Еще в молодости я часто спрашивал себя: правильно ли ты то-то сделал, правильно ли ты то-то сказал. Помню, двадцатилетним парнем я впервые выступил на собрании. Это было в день смерти Ильича. Я говорил минут десять, с жаром. Что говорил, не помню, но никогда не забуду слова председателя, сказанные после моего выступления: "Правильно говорил молодой рабочий". Ничто не могло меня так обрадовать, как то, что я говорил правильно. Мне всегда казалось, что самое главное в жизни - говорить и делать все правильно. Я иногда перебирал в памяти всех знакомых людей и разделял их на "правильных" и "неправильных". Вскоре после моего первого выступления на собрании в железнодорожных мастерских, где я работал, произошел пожар. Вредители подожгли. Я бросился тушить, на мне загорелась одежда, я сорвал ее и продолжал тушить огонь. Мне нисколько не было страшно, меня всего переполняло сознание, что я поступаю правильно. Мне кажется, что страшно бывает только тогда, когда нет уверенности, что делаешь то, что должно.

На войне я особенно часто задавал себе этот вопрос: правильно или неправильно, сравнивал себя с другими - как бы они поступили на моем месте. Мне говорили, что я слишком горячий, иногда по пустякам волнуюсь - надо, мол, спокойнее относиться ко всему. Я сам знал это, старался переломить свой характер. Мне очень нравились такие спокойные, хладнокровные люди, как наш Перебейнос. Характером мы с ним далеко не сходились, но меня всегда тянуло к нему.

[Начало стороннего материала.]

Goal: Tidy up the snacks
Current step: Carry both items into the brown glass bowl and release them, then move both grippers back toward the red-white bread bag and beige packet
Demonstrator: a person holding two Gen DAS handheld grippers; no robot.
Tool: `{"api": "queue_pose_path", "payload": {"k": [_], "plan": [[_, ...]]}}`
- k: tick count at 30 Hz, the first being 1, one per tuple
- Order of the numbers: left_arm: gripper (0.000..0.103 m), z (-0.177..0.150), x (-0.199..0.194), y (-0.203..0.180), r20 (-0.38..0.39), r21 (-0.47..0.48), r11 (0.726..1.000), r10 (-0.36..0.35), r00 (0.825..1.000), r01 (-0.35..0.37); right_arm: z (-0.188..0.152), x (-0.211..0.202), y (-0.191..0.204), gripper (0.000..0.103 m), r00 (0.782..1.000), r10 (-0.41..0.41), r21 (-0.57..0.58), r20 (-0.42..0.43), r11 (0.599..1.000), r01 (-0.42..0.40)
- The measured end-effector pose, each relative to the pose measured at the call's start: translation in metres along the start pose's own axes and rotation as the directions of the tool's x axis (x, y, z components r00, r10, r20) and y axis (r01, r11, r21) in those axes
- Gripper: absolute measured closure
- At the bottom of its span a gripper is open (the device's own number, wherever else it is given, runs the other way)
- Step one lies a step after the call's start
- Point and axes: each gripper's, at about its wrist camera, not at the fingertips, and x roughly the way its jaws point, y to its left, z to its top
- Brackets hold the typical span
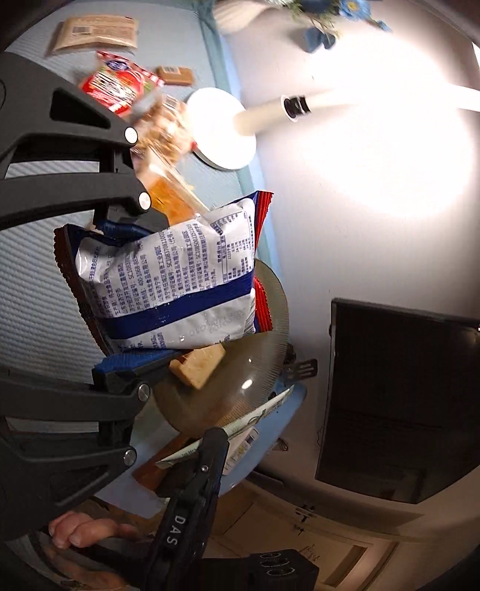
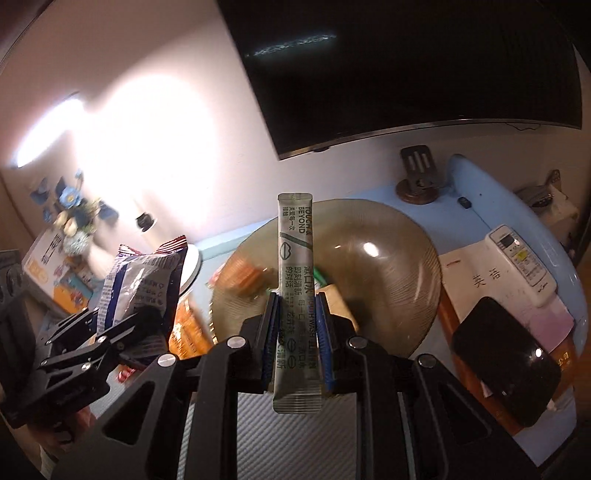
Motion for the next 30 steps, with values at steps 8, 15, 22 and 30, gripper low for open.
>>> {"api": "queue_pose_path", "payload": {"k": [8, 15, 22, 30], "plan": [[0.029, 0.047, 0.070, -0.035, -0.006, 0.052, 0.997, -0.065, 0.998, 0.065, 0.024, 0.028, -0.030, 0.078, 0.995, -0.104, 0.044, -0.006, 0.994, 0.104], [0.026, 0.034, 0.050, -0.008, 0.017, -0.016, 0.999, -0.033, 0.999, 0.033, -0.011, 0.020, -0.008, 0.072, 0.998, -0.023, 0.008, -0.054, 1.000, 0.024], [0.016, -0.035, -0.028, 0.070, 0.026, -0.197, 0.980, 0.028, 0.999, -0.023, -0.072, 0.019, 0.082, 0.053, 0.986, 0.115, -0.128, -0.123, 0.983, -0.131], [0.011, -0.146, -0.097, 0.183, -0.091, -0.403, 0.818, 0.410, 0.908, -0.410, -0.158, 0.069, 0.183, 0.016, 0.958, 0.168, -0.341, -0.231, 0.909, -0.241]]}}
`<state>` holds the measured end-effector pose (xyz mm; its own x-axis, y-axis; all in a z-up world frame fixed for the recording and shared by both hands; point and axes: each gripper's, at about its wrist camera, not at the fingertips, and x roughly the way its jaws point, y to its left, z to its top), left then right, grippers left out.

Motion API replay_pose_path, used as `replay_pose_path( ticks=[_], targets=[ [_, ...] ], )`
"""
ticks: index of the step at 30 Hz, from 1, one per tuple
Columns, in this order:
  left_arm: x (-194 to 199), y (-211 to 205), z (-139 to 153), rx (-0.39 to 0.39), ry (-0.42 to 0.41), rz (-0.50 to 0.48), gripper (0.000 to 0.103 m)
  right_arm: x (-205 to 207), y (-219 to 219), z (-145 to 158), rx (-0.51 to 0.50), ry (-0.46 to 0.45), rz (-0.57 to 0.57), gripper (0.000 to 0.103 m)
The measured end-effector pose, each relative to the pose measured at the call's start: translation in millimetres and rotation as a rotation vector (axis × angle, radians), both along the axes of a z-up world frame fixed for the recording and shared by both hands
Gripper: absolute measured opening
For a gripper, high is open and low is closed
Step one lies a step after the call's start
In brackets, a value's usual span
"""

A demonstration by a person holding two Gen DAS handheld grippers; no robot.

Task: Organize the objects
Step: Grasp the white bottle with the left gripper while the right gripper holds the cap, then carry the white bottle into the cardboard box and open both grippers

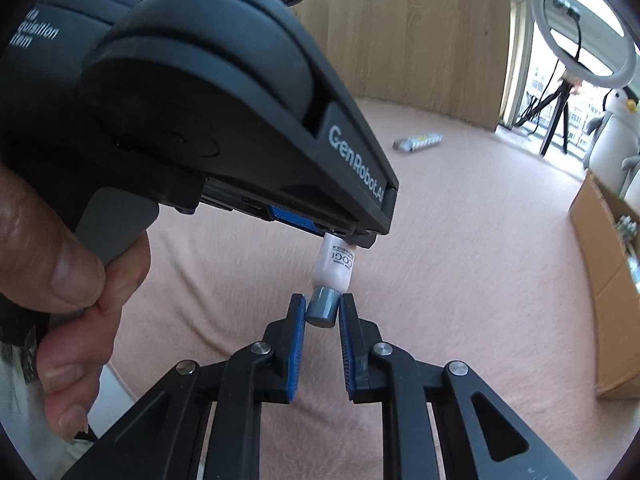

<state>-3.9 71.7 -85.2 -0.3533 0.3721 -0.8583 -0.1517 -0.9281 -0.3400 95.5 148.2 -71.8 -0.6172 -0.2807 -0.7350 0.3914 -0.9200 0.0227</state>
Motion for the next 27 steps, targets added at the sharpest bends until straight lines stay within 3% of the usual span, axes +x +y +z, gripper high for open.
replay_pose_path(
  ticks=[8,19,27],
  targets=[
    [-10,6,47,0.029,0.098,-0.017,0.027,-7,10,43,-0.001,0.095,-0.015,0.015],
    [-16,27,59,0.034,0.120,-0.046,0.027,-14,24,48,0.007,0.118,-0.043,0.015],
    [-29,72,70,0.031,0.136,-0.137,0.027,-4,55,57,-0.004,0.143,-0.138,0.015]
  ],
)
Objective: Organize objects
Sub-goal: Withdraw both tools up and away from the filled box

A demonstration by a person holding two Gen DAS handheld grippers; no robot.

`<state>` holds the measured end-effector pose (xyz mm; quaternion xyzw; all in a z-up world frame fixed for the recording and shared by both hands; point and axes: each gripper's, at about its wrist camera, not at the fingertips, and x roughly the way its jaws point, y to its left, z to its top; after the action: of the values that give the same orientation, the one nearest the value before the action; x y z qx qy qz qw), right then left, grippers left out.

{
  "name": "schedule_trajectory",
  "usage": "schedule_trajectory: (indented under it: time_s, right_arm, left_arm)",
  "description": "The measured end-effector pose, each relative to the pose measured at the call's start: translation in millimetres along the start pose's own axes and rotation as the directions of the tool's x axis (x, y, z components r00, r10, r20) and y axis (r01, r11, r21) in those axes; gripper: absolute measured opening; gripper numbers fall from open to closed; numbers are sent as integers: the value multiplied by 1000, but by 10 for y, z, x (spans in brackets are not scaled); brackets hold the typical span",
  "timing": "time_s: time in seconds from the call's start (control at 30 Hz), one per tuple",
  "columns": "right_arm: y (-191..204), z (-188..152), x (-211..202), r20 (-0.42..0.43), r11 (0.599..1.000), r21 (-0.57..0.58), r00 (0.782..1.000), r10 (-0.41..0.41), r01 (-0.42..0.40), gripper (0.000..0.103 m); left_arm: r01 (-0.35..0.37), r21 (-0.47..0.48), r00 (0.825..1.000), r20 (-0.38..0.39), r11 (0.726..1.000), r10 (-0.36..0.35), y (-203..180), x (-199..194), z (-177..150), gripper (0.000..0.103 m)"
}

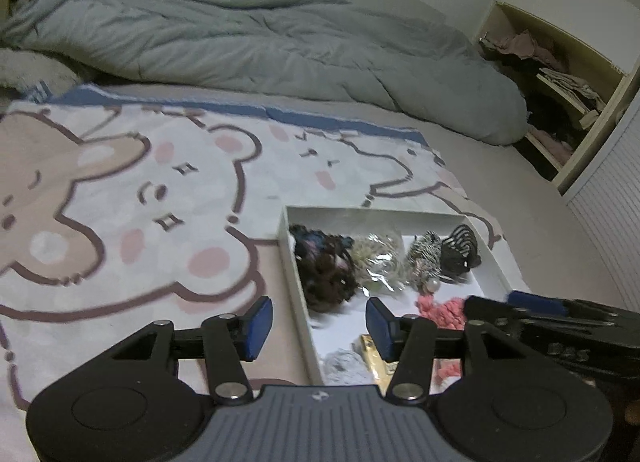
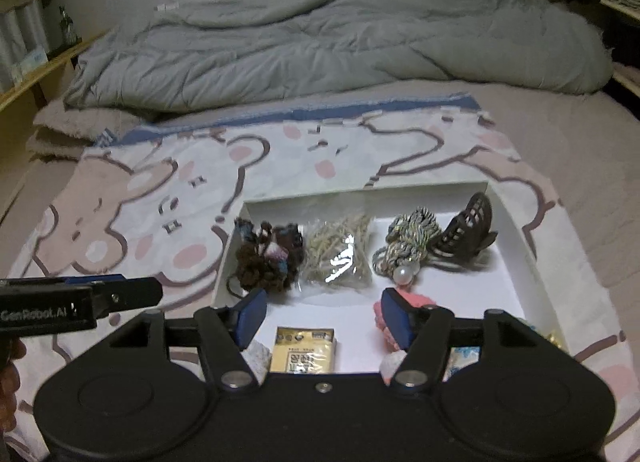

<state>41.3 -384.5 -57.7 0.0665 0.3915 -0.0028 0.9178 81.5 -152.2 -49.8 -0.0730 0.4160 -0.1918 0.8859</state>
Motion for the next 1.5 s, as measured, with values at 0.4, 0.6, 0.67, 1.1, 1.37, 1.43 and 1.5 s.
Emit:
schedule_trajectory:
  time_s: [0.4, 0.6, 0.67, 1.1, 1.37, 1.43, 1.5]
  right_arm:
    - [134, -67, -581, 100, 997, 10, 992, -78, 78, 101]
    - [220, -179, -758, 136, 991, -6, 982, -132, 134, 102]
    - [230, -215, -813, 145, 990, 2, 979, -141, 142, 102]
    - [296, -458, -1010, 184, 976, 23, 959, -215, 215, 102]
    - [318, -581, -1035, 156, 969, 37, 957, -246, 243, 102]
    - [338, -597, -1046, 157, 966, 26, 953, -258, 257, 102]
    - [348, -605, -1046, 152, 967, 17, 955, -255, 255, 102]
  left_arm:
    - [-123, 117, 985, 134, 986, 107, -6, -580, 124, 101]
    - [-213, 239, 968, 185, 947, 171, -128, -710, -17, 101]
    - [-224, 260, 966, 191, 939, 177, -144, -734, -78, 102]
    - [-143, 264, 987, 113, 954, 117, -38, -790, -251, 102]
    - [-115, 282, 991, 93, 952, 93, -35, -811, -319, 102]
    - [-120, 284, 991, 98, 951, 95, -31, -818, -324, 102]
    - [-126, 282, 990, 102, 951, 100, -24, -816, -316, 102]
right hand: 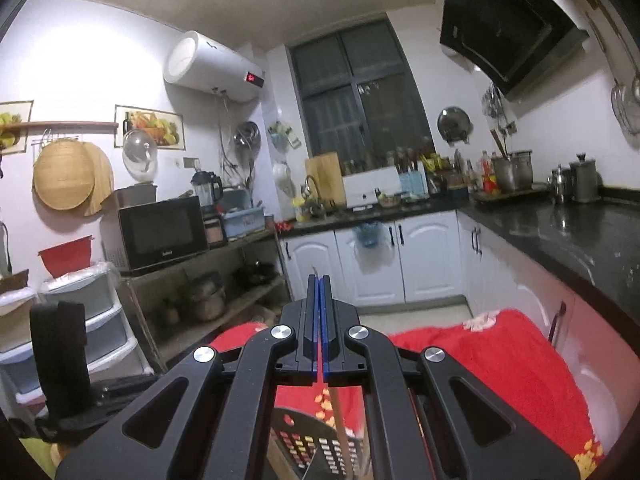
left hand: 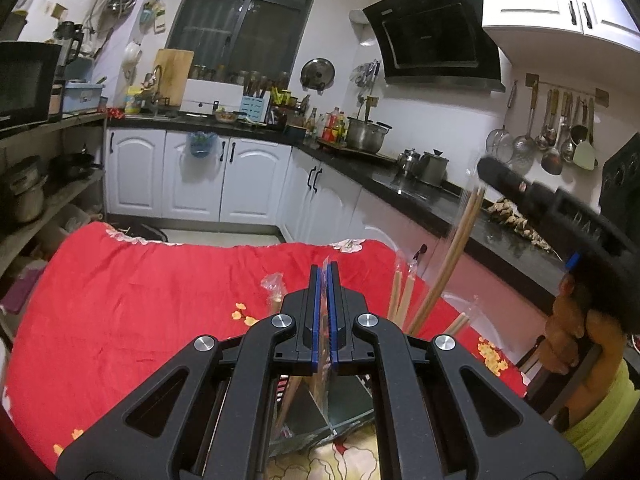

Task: Organize utensils
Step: 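Lower both held chopsticks into the green caddy and open both tools, then withdraw both open tools from the caddy toward the remaining chopsticks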

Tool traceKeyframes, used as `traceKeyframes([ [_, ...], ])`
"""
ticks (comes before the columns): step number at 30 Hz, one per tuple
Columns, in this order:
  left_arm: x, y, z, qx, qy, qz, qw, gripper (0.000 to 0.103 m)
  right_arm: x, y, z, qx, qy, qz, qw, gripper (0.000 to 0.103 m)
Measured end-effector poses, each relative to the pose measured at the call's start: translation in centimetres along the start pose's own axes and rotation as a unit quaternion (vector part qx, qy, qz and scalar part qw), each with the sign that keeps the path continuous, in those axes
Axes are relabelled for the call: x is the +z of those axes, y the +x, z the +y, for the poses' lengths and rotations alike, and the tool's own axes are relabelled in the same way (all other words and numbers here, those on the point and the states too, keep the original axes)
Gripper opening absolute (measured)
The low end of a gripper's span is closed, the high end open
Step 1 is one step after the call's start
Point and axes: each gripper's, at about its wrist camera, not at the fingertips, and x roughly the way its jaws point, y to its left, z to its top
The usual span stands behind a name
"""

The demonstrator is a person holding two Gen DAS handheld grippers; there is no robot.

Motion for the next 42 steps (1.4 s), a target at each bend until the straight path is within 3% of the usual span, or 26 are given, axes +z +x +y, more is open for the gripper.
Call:
traceKeyframes([
  [9, -0.6, -0.4, 0.0, 0.009, 0.005, 0.005, 0.9999, 0.002, -1.9, 0.0, -1.2, -0.035, 0.018, 0.033, 0.999, 0.003],
  [10, -0.7, -0.5, 0.0, 0.010, 0.007, 0.005, 0.9999, 0.007, -2.1, -0.4, -1.3, -0.039, 0.015, 0.035, 0.999, 0.006],
  [12, -0.8, -0.6, 0.0, 0.012, 0.006, 0.008, 0.9999, 0.017, -2.4, -1.2, -1.3, -0.055, 0.011, 0.039, 0.998, 0.026],
  [15, -1.2, -0.9, 0.1, 0.013, 0.004, 0.010, 0.9999, 0.025, -2.8, -2.6, -1.6, -0.069, 0.009, 0.046, 0.996, 0.029],
  [19, -1.3, -1.3, 0.1, 0.014, 0.001, 0.016, 0.9998, 0.041, -3.2, -4.0, -2.2, -0.086, 0.016, 0.059, 0.994, 0.039],
  [21, -1.1, -1.5, 0.0, 0.013, 0.002, 0.016, 0.9998, 0.044, -3.4, -4.7, -2.5, -0.094, 0.020, 0.070, 0.993, 0.044],
  [27, -1.1, -2.3, -0.4, 0.015, 0.009, 0.012, 0.9998, 0.066, -4.3, -6.1, -2.5, -0.104, 0.013, 0.099, 0.990, 0.060],
  [32, -1.5, -3.7, -0.7, 0.018, 0.006, 0.015, 0.9997, 0.092, -5.6, -7.5, -2.5, -0.104, 0.014, 0.119, 0.987, 0.070],
  [37, -1.5, -5.0, -1.0, 0.019, 0.006, 0.011, 0.9997, 0.092, -6.4, -8.6, -2.1, -0.102, 0.015, 0.128, 0.986, 0.079],
  [42, -2.3, -5.9, -1.0, 0.018, -0.001, 0.013, 0.9998, 0.092, -7.1, -9.5, -1.8, -0.098, 0.017, 0.131, 0.986, 0.081],
])
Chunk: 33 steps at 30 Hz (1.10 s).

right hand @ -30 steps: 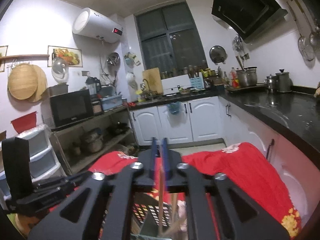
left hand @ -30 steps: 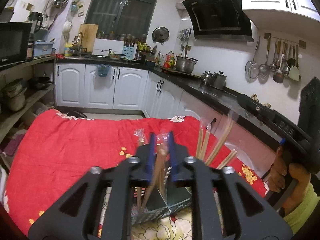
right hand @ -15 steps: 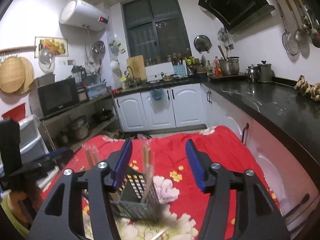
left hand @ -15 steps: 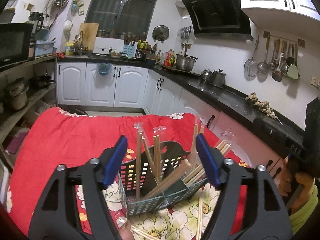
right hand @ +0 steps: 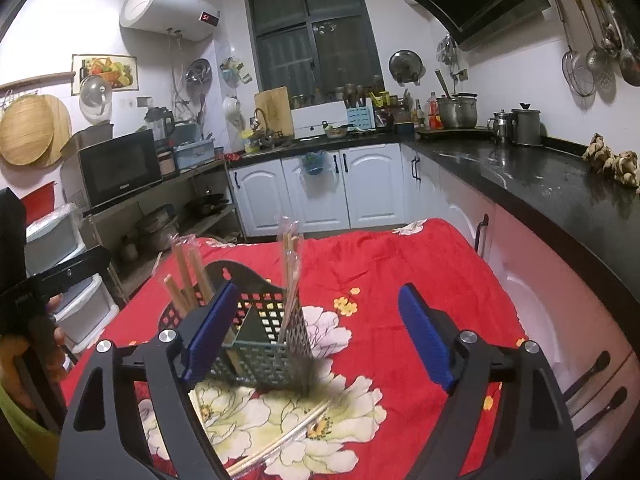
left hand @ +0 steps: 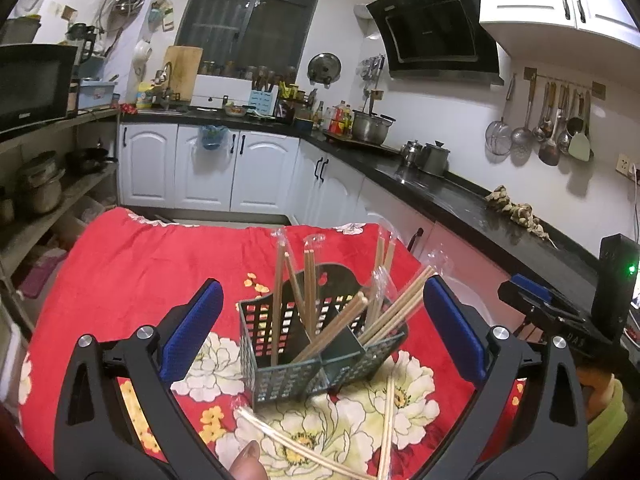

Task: Organize utensils
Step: 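Withdraw both open tools from the caddy toward the remaining chopsticks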

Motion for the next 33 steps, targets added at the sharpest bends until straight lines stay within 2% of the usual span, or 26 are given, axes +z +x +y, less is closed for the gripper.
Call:
traceKeyframes([
  [13, -2.0, -1.5, 0.1, 0.001, -0.004, 0.014, 0.9999, 0.092, -1.6, -0.5, 1.1, 0.014, -0.006, 0.018, 1.000, 0.083],
  [21, -4.5, -1.6, 0.5, 0.007, -0.008, 0.042, 0.9990, 0.092, -3.0, -0.2, 1.6, 0.016, -0.012, 0.038, 0.999, 0.083],
  [33, -8.2, 0.1, 2.2, 0.019, -0.035, 0.096, 0.9946, 0.092, -5.4, 0.9, 1.3, 0.008, -0.011, 0.071, 0.997, 0.083],
])
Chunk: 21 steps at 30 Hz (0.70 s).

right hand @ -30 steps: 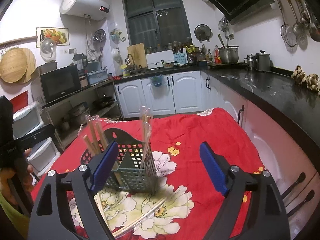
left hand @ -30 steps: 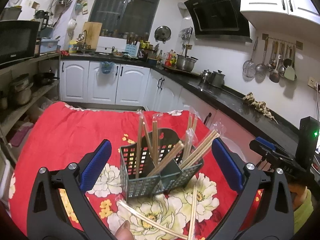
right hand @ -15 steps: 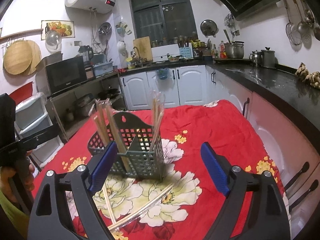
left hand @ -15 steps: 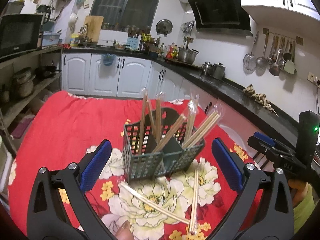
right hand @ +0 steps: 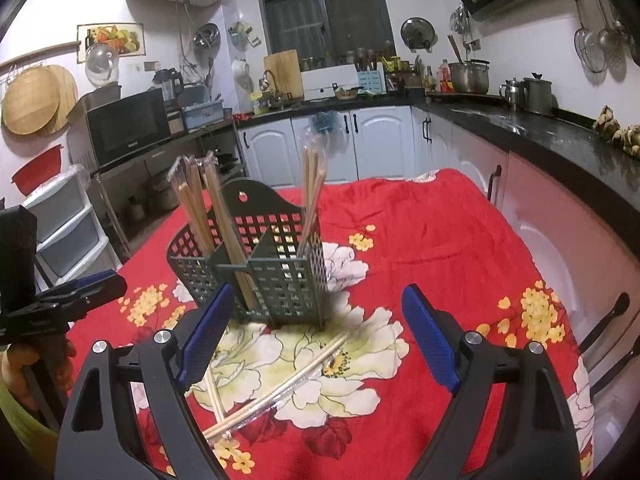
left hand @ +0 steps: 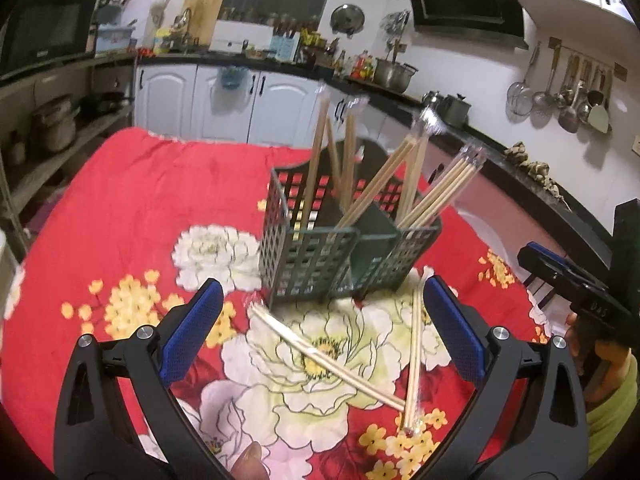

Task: Organize utensils
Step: 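Withdraw both open tools from the caddy toward the remaining chopsticks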

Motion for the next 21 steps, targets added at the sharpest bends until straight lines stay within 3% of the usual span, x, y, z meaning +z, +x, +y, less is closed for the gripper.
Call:
traceKeyframes([
  [21, -2.8, 4.6, -0.3, 0.007, 0.010, 0.069, 0.9976, 0.092, -2.4, 3.3, -0.9, -0.013, 0.000, 0.063, 0.998, 0.083],
])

Капитан, казалось, так привык к войне, что она уже не производит на него никакого впечатления, что его уже ничто не может удивить, ничто не испугает, что он все заранее знает, хотя насчет каких-либо предположений Перебейнос был более чем осторожен и обыкновенно говорил: "Поживем - увидим". Он всегда был одинаков: опасность его нисколько не возбуждала, в самом пекле боя он отдавал приказания таким же тоном, каким, вероятно, разговаривал у себя дома, в селе, плотно пообедав. О нем трудно было сказать, храбрый это человек или нет. Если судить по его поведению в бою, то можно было подумать, что война и не требует от человека никакой храбрости, что это обычная работа. В нем не было и малейшего тщеславия. Он лучше других ползал по-пластунски, а когда приходилось итти под огнем, брал винтовку, и его нельзя было отличить от бойцов. Перебейноса считали осторожным командиром. Действительно, наобум, очертя голову он никогда бы не бросился со своей ротой. Разведка, охранение у него были гораздо более надежны, чем в других ротах. Иногда это даже раздражало: казалось бы, все совершенно ясно, надо действовать, а Перебейнос медлит, чего-то еще выясняет, уточняет, проверяет. Осторожный был, а воевал с увлечением, неутомимо. Идем мы с Сады-ком как-то ночью передним краем, приближаемся к опушке леса. Садык вдруг присел, показывает рукой - немцы! У Садыка зрение хорошее - поверил ему, кидаю туда, куда он показывает, гранату. Оказалось, что там не немцы, а Перебейнос. Обошлось счастливо. Перебейнос только ругнул нас за то, что мы помешали ему охотиться на фрицев. Он со своей снайперской винтовкой и ночью не расставался: рота отдыхает, а он притаится и поджидает рассвета.